◆ **WORK ORDER**
Repeat the full listing, word for word.

┄┄┄┄┄┄

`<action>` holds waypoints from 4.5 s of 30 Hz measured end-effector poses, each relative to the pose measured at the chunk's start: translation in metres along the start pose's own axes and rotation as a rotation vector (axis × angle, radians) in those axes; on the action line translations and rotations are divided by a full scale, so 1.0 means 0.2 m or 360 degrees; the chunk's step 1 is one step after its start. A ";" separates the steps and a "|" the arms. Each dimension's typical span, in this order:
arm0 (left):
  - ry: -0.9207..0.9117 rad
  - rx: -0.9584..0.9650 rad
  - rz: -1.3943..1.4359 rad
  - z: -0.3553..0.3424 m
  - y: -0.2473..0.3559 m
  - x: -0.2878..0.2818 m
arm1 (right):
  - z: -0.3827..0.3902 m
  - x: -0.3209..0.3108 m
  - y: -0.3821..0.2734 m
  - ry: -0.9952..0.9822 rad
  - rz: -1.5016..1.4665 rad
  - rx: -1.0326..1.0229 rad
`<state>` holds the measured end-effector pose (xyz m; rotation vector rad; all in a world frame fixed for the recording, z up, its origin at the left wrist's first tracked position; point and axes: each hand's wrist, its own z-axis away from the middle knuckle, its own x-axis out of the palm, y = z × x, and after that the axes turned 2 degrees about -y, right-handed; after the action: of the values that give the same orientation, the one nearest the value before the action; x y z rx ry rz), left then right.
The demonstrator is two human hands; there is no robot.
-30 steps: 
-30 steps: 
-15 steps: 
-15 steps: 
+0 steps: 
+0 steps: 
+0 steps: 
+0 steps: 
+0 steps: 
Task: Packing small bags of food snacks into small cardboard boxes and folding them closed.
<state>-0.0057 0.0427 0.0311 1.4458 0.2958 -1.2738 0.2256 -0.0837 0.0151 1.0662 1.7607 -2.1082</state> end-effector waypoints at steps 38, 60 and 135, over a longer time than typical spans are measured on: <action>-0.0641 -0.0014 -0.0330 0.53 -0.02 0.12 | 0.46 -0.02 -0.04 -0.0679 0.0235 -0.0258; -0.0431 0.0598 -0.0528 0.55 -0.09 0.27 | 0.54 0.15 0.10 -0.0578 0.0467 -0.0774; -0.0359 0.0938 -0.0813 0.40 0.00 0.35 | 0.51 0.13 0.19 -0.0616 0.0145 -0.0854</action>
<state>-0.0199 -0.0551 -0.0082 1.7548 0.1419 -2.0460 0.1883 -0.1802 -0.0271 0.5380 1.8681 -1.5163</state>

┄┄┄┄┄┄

◆ **ANSWER SECTION**
`<action>` holds waypoints from 4.5 s of 30 Hz measured end-effector poses, each relative to the pose measured at the chunk's start: translation in metres along the start pose's own axes and rotation as a rotation vector (axis × angle, radians) in those axes; on the action line translations and rotations are divided by a full scale, so 1.0 means 0.2 m or 360 degrees; the chunk's step 1 is one step after its start. A ";" separates the steps and a "|" the arms. Each dimension's typical span, in this order:
arm0 (left):
  - ry: -0.9207..0.9117 rad
  - rx: -0.9584..0.9650 rad
  - rz: -1.3943..1.4359 rad
  - z: -0.3553..0.3424 m
  - y: -0.2473..0.3559 m
  - x: -0.2878..0.2818 m
arm1 (right):
  - z: -0.3827..0.3902 m
  - x: -0.3209..0.3108 m
  - y: -0.3821..0.2734 m
  - ry: -0.9952..0.9822 rad
  - rz: -1.5016..1.4665 rad
  - rx: -1.0326..1.0229 rad
`<state>` holds the measured end-effector pose (xyz m; rotation vector rad; all in a world frame fixed for the recording, z up, its origin at the left wrist's first tracked position; point and axes: each hand's wrist, its own z-axis away from the middle knuckle, its own x-axis out of the palm, y = z × x, and after that the axes turned 2 degrees about -y, right-handed; after the action: of the values that give the same orientation, the one nearest the value before the action; x y z rx ry rz), left then right.
The demonstrator is two human hands; there is no robot.
-30 steps: 
-30 steps: 
-15 steps: 
-15 steps: 
+0 steps: 
+0 steps: 
+0 steps: 
+0 steps: 
+0 steps: 
Task: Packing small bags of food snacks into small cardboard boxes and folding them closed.
<state>-0.0057 0.0427 0.0311 1.4458 0.2958 -1.2738 0.2256 -0.0837 0.0151 1.0662 1.7607 -2.1082</state> end-effector waypoints at steps 38, 60 and 135, over a longer time than typical spans are measured on: <action>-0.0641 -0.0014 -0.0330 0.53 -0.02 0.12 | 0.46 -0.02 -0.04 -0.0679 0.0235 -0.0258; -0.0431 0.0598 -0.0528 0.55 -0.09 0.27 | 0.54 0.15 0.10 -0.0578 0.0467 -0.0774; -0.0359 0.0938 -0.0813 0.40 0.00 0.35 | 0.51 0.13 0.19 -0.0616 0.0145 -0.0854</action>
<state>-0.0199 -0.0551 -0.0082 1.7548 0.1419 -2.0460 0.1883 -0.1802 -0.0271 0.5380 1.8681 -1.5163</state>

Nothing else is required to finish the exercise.